Problem requirements
With the pictures omitted, print exactly the lines below, from the one containing "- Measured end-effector" through the one containing "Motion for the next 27", and nothing else.
---------- Data for analysis ----------
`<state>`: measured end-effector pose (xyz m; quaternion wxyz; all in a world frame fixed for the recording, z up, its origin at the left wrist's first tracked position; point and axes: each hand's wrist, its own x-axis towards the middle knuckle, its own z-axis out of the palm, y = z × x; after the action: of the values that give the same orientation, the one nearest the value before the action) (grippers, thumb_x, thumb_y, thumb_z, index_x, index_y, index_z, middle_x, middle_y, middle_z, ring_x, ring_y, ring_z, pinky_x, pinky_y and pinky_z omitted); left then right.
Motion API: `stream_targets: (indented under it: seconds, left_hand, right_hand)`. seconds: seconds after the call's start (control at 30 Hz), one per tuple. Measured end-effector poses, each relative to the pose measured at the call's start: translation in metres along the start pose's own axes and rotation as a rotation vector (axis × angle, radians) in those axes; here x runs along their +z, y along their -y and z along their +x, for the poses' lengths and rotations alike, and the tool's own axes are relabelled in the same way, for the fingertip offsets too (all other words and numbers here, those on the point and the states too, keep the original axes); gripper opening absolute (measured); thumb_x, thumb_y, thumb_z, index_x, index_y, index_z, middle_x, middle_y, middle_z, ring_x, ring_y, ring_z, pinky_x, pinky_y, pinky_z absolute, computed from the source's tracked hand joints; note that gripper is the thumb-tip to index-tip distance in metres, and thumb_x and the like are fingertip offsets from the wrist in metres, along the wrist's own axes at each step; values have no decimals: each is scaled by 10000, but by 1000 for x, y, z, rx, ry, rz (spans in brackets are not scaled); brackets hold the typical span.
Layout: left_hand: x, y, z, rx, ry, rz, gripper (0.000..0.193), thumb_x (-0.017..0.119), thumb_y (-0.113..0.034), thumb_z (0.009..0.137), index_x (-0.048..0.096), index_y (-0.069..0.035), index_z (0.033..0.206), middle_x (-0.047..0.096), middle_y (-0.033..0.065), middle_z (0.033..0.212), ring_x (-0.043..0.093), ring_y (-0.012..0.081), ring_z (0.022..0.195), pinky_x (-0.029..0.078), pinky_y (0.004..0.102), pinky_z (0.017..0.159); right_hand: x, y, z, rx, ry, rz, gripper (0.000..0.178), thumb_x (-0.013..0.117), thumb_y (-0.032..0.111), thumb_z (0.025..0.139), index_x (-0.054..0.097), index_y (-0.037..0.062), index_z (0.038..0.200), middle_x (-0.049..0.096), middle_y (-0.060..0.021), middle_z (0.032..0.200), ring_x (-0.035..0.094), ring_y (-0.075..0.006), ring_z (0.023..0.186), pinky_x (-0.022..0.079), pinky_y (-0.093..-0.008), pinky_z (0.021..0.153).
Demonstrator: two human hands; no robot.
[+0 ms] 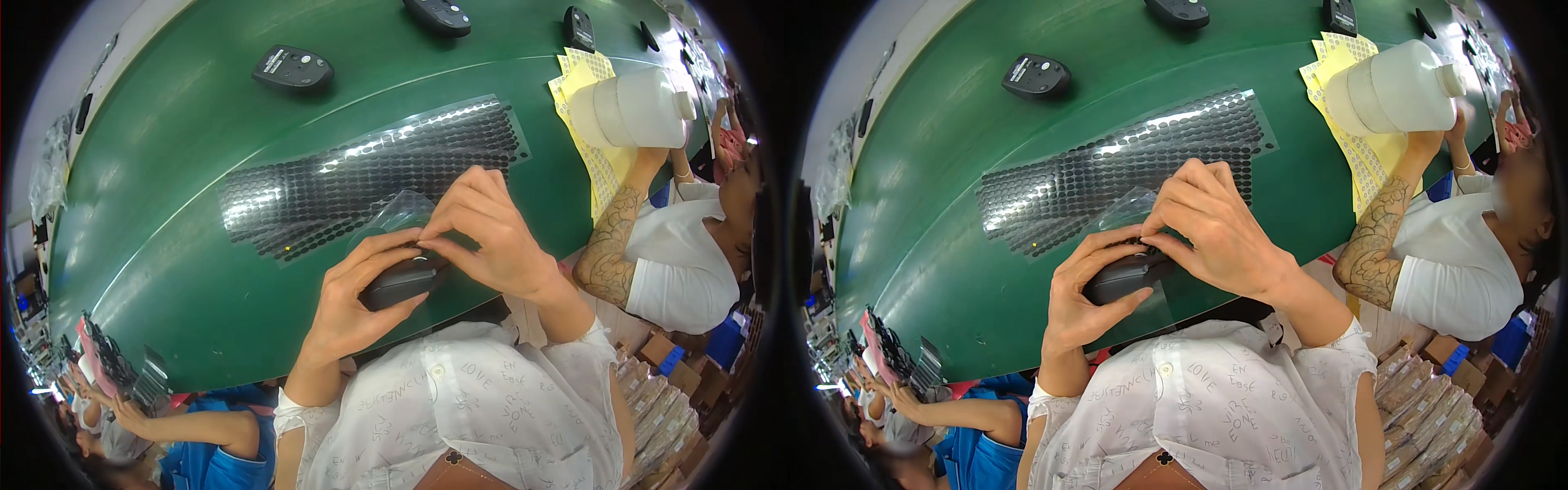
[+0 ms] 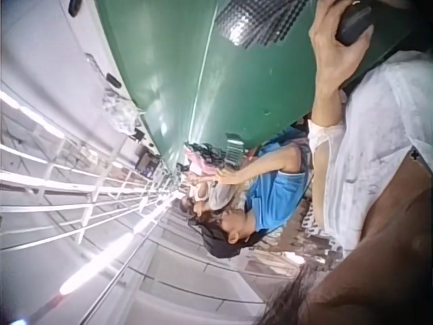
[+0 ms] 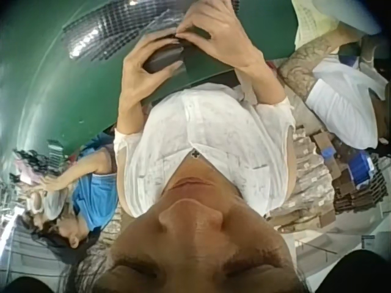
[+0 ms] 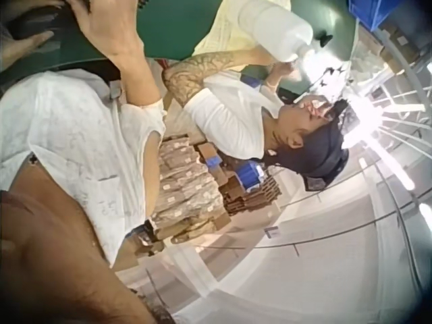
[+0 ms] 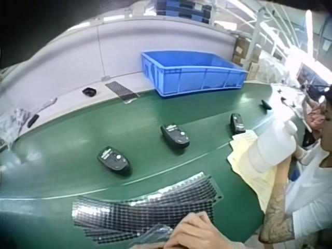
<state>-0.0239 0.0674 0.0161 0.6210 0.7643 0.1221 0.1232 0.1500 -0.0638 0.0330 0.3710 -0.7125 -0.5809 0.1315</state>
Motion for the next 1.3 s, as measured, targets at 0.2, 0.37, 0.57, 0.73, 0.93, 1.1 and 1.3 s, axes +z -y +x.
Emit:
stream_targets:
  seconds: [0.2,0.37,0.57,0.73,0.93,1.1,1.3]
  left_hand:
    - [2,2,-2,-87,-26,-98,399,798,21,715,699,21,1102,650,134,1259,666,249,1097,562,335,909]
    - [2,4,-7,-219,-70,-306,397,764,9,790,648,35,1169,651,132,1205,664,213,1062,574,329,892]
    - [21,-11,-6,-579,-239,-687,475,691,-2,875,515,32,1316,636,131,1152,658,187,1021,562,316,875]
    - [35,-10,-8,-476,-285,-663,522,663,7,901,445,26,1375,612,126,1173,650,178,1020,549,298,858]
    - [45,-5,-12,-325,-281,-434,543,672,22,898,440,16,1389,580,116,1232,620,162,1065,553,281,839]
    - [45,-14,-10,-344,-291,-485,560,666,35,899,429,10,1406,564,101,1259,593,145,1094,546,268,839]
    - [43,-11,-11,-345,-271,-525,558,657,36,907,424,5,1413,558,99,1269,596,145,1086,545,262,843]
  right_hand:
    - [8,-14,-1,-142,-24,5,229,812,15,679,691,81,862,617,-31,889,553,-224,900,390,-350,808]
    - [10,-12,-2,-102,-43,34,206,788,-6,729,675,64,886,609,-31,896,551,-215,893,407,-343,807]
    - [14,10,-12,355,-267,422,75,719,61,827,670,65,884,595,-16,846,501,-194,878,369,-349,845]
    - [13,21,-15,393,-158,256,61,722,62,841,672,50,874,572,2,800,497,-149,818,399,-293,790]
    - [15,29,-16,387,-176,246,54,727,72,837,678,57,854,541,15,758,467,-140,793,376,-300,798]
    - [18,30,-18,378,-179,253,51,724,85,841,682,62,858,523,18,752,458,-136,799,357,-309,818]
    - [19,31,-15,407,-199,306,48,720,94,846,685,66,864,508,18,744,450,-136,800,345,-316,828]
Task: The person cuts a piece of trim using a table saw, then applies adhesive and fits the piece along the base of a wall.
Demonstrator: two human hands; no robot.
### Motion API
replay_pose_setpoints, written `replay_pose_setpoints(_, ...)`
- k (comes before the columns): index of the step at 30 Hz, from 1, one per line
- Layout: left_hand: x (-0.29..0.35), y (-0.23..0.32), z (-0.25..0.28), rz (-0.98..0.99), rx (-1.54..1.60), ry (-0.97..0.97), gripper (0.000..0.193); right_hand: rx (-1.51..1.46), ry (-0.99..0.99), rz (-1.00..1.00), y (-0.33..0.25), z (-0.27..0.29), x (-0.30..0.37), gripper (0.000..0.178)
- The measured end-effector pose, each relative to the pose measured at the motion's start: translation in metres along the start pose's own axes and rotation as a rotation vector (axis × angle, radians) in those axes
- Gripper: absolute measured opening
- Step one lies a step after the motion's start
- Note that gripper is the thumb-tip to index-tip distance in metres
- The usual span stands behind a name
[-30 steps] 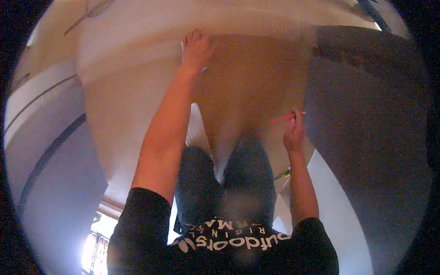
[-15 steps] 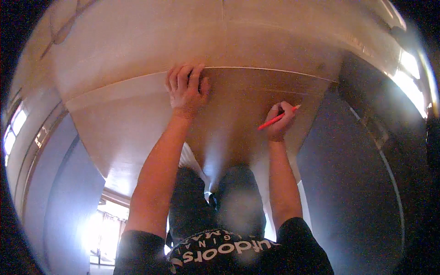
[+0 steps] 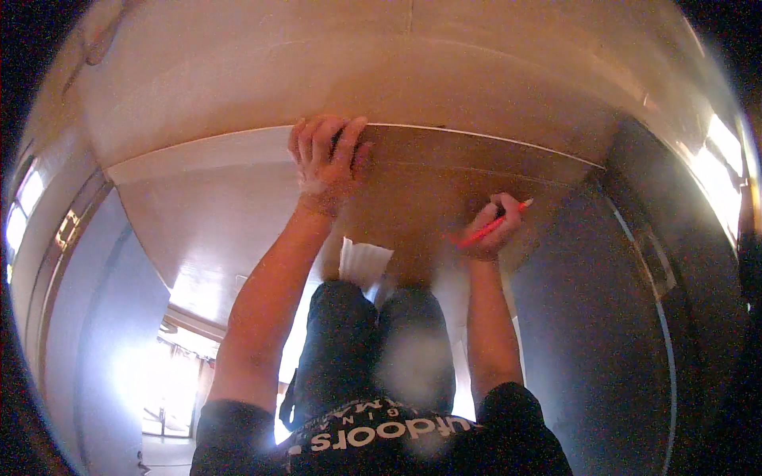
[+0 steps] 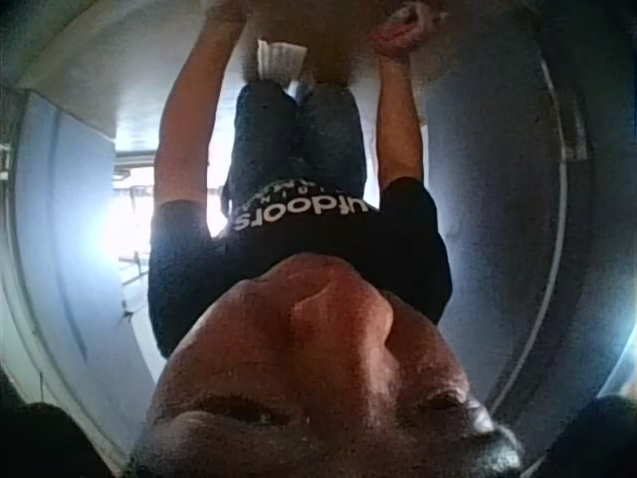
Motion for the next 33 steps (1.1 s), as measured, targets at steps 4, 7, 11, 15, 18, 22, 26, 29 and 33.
replay_pose_setpoints(4, 0.005, 0.001, 0.009, 0.012, -0.005, 0.037, 0.036, 0.028, -0.056, 0.079, -0.051, -0.002, -0.046, 0.033)
replay_pose_setpoints(7, 0.009, 0.004, 0.007, 0.013, 0.002, 0.048, 0.035, -0.101, -0.086, 0.192, -0.080, -0.020, -0.080, 0.030)
replay_pose_setpoints(11, 0.014, 0.006, 0.026, 0.030, 0.061, 0.056, 0.036, -0.218, -0.128, 0.223, -0.101, -0.030, -0.093, 0.022)
replay_pose_setpoints(15, 0.011, 0.008, 0.027, -0.002, 0.035, 0.029, 0.037, -0.179, -0.093, 0.298, -0.103, -0.037, -0.097, 0.019)
replay_pose_setpoints(18, 0.012, 0.001, 0.025, -0.002, 0.020, 0.034, 0.037, -0.196, -0.066, 0.396, -0.097, -0.040, -0.088, 0.019)
replay_pose_setpoints(22, 0.011, -0.008, 0.024, 0.019, 0.075, 0.053, 0.039, -0.248, -0.109, 0.414, -0.081, -0.052, -0.076, 0.027)
replay_pose_setpoints(26, 0.017, -0.019, 0.007, -0.014, 0.070, 0.061, 0.037, -0.250, -0.107, 0.325, -0.075, -0.061, -0.066, 0.028)
replay_pose_setpoints(29, 0.009, -0.019, 0.010, 0.019, 0.071, 0.069, 0.038, -0.195, -0.173, 0.275, -0.090, -0.068, -0.083, 0.027)
replay_pose_setpoints(33, 0.003, -0.016, 0.014, 0.014, 0.081, 0.055, 0.037, -0.221, -0.139, 0.347, -0.091, -0.071, -0.092, 0.029)
Point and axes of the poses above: each hand's wrist, its own x-axis away from the middle knuckle, its own z-axis out of the back of the hand, y = z × x, the point moved 5 cm from there along -x, towards the middle knuckle, and after that the axes turned 3 degrees about -x, right-handed, at the moved point
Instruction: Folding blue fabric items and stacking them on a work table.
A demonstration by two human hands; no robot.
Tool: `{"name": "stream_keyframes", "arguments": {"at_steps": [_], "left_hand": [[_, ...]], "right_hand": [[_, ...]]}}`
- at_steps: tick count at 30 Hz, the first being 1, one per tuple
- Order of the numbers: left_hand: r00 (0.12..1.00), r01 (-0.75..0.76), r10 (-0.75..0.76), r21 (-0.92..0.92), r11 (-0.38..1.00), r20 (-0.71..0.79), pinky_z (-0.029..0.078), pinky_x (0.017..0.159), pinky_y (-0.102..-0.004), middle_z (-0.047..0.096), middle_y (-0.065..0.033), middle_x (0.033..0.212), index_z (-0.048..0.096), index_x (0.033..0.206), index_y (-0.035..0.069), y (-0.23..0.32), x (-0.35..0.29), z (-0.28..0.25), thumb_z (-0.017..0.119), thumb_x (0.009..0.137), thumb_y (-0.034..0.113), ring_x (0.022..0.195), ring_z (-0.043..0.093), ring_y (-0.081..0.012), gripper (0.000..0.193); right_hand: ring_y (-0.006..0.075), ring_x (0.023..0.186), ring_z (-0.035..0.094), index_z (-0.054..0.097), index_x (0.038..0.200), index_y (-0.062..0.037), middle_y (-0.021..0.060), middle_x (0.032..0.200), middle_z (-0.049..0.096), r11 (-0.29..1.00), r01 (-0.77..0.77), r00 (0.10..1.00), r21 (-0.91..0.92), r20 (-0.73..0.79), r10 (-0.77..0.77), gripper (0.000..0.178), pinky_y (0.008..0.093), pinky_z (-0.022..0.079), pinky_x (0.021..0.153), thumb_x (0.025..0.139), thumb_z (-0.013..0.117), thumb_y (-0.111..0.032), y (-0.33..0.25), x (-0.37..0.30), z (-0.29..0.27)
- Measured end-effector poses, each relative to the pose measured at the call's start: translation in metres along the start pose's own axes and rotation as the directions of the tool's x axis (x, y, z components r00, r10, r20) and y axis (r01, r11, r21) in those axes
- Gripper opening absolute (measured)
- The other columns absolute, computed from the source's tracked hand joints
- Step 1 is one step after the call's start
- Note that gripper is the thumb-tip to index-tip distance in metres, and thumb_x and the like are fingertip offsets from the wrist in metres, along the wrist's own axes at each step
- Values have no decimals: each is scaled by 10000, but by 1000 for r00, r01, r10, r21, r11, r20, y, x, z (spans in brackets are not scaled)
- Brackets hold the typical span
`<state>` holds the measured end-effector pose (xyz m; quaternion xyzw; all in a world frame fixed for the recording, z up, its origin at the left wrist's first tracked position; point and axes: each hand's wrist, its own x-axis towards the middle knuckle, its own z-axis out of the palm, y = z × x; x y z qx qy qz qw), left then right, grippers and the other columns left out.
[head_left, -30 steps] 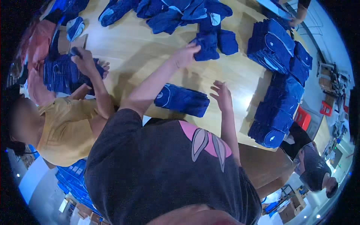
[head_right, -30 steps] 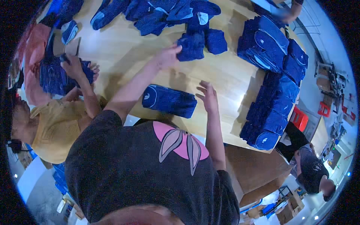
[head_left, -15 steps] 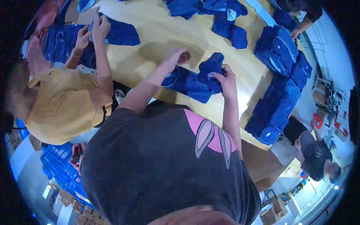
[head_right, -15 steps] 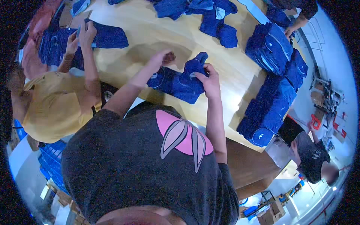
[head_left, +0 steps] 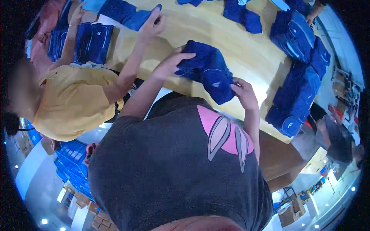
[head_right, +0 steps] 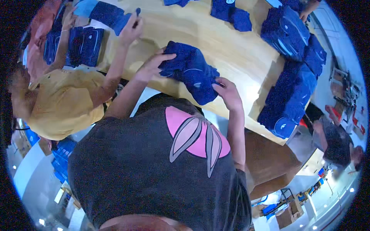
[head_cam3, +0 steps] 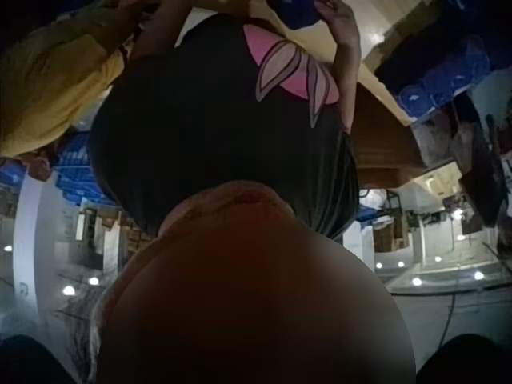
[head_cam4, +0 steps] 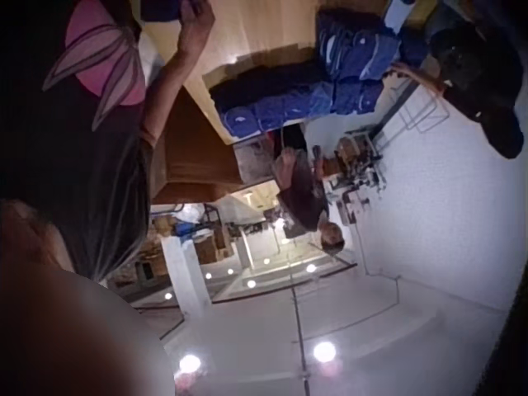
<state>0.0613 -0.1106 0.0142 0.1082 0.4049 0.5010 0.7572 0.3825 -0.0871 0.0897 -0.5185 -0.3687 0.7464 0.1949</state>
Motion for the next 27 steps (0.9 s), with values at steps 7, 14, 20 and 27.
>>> {"name": "stream_keyframes", "arguments": {"at_steps": [7,14,20,27], "left_hand": [[988,-31,81,348,937,-129,537,779,-281,667,-153,1058,585,1216,-21,22,-52,-38,695,827,40,860,641,-171,408],[992,-89,130,703,705,-4,510,874,-310,631,-167,1121,518,1290,-47,-25,-26,-87,697,834,67,985,612,-217,503],[940,29,129,453,891,-314,492,909,-361,596,-157,1152,506,1317,20,-43,-24,-42,721,835,162,1019,603,-241,546],[823,-85,566,973,213,-52,467,956,-367,460,-221,1359,549,1295,7,-63,-36,-39,648,761,76,1150,537,-348,547]], "right_hand": [[211,895,573,621,1074,53,146,1104,611,971,199,967,-135,190,-172,311,291,463,807,835,642,-145,53,23,-8],[268,1046,558,575,1134,34,190,1268,537,956,48,981,288,164,-99,379,357,454,876,812,656,-147,80,66,-46],[309,1090,550,527,1208,22,238,1275,520,980,-148,914,134,-361,187,427,390,457,916,799,598,-80,87,67,-23],[378,1082,518,490,1254,8,273,1320,426,580,179,792,-795,-234,-564,516,425,447,947,753,605,-28,127,57,-2]]}}
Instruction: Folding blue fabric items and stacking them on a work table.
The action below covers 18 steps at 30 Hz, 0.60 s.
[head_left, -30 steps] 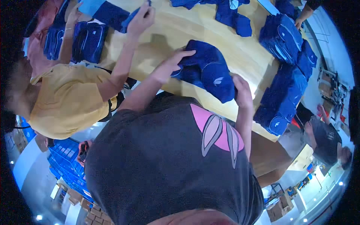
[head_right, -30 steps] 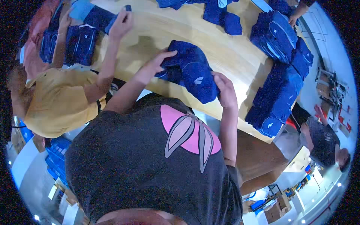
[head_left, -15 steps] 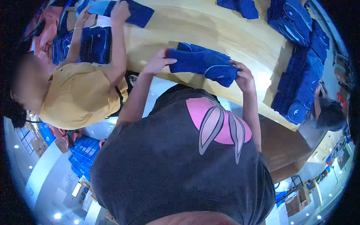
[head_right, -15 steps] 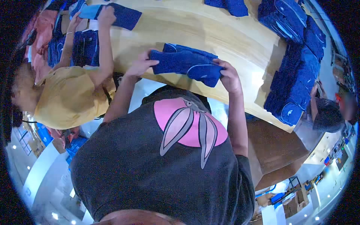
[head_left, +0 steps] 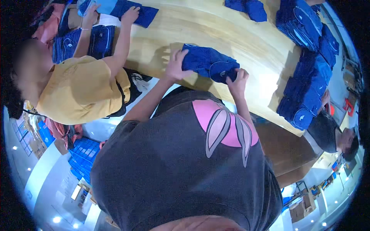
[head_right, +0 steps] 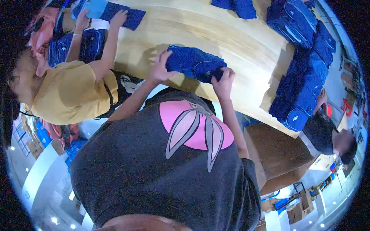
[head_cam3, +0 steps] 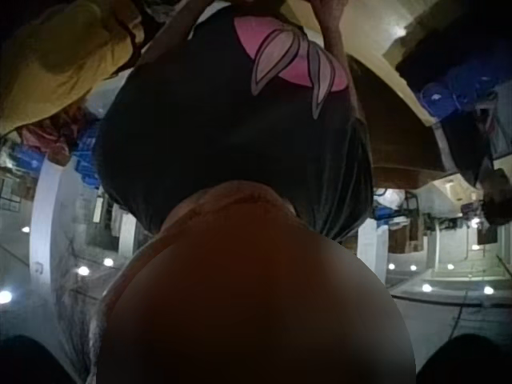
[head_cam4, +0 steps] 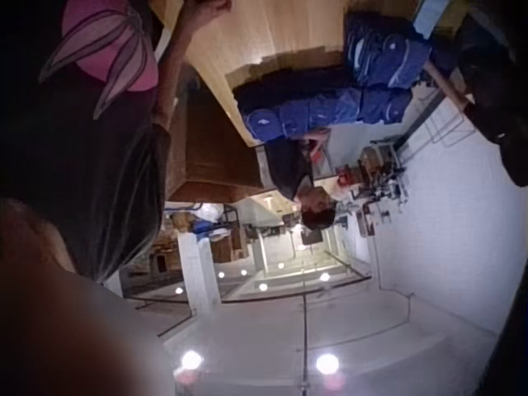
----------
Exercise result
- Measured end-effector poses, each relative to the pose measured at the call's start: translation in metres along the start pose's own axes and rotation as the directions of the tool's x axis (x, y, z components r00, r10, r20) and y axis (r01, r11, r21) in those axes
- Gripper opening absolute (measured)
- The other columns absolute, computed from the source's tracked hand joints
- Step 1 is one step after the call's start
- Note that gripper is the thumb-tip to index-tip distance in metres, and thumb_x and the like are fingertip offsets from the wrist in metres, along the wrist's own axes at each step
- Values have no decimals: each is scaled by 10000, but by 1000 for r00, r01, r10, r21, r11, r20, y, x, z (spans in brackets are not scaled)
- Brackets hold the typical span
`<state>` holds the measured end-effector pose (xyz m; quaternion xyzw; all in a world frame fixed for the recording, z up, its origin at the left wrist's first tracked position; point and axes: each hand's wrist, its own x-axis towards the middle knuckle, its own z-axis out of the palm, y = z × x; x y z qx qy qz qw), left then right, grippers and the other columns left out.
[head_left, -30 steps] 
[head_right, -30 steps] 
[head_left, -15 steps] 
[head_right, -15 steps] 
[head_left, +0 steps] 
[head_right, +0 steps] 
[head_cam3, +0 steps] 
[head_cam4, +0 steps] 
<state>0.0613 -0.1106 0.0142 0.1082 0.4049 0.5010 0.7572 0.3825 -0.0871 0.0897 -0.5185 -0.3687 0.7464 0.1949</state>
Motion for the next 27 steps (0.9 s), with values at steps 7, 14, 20 and 27.

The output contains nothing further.